Ambitious but deeply and fundamentally flawed
★☆☆☆☆
Pub and fringe theatre is rightly a place for experimentation and discovery, with fresh and emerging creatives able to tread the boards often for the first time outside of the security of education. Debuts are tough for new companies, but the experience can prove invaluable if the learnings are continually applied in future productions and projects. This first play from Antimatter Productions is further proof of this. With a wildly demanding premise, the lack of refinement and maturity shines through in almost every aspect of the piece and a stifling three-hour show is the result.
Eight years after a cataclysmic event involving a particle accelerator, a ball of yarn and a moth wiped out 77% of everything, Meredith has reappeared. No one knows why. The survivors, led by the scientist Nikolai, have been trying to make sense of the disaster and how Meredith’s sudden arrival ties into it all, but the more they learn the less they seem to understand. Antimatter’s dystopian debut seeks to unravel time, physics and human relationships but instead forms a tangled knot that is impossible to untie.
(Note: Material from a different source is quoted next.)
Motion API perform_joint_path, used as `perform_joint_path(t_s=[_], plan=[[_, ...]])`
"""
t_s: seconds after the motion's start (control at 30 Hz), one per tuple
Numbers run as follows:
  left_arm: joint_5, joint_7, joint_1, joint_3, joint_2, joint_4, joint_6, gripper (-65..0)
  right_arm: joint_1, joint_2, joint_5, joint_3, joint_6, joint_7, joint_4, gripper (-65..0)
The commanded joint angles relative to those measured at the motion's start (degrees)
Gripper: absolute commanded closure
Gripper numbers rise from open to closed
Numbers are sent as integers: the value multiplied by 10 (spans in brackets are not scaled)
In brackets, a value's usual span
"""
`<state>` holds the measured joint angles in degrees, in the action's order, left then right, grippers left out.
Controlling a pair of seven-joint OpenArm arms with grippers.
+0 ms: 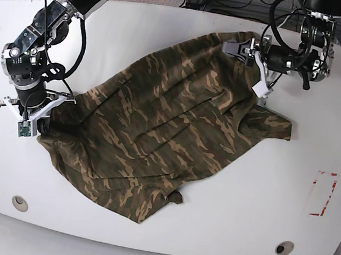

Writer Matt Wilson has seemingly attempted to condense the scale of a ten-part HBO blockbuster drama into a single event, drawing upon all the obvious sci-fi tropes en route. The script tries to dazzle by rattling through huge and complex themes but achieves the polar opposite by crafting a dull evening void of tempo. The monotonous pace is beyond sluggish and is the most obvious downfall of this play. The script, in tandem with the direction and performances, never once deviates from its tedious rhythm causing the text to form a swirling mush that is impossible for audiences to remain engaged with. The aggressive three-hour runtime (advertised as two and a half) is wholly unnecessary, with Wilson opting to repeatedly pad out the script further with monologue after monologue and circular conversations that simply go nowhere. In its current form, this is a script that endeavours to sound grand and clever but instead is overflowing with basic errors that long outstays its welcome.
The actors, bogged down by the muddy script, do little to inject energy into the play. Performances are mostly one note, steeped in solemn and anxious voices as they meander through waves of unconnected anecdotes and bizarre tangents. As Nikolai, Will Osbon manages to uncover droplets of dynamism during the scenes in which he questions Meredith, but these glimmers are few and far between. The cast push on regardless, their hard work in the rehearsal room gloomily invisible. The technical side of the production struggles too. The lighting fails to light the actors properly, leaving them in darkness, equally hindered by the directing choices that position actors outside of the space and in line or behind the audience - great for sight lines.
Whilst this debut may not be the one a budding new company dreams of, there is no doubt that the experience gained with ensure that the next production will be bounds ahead of their first.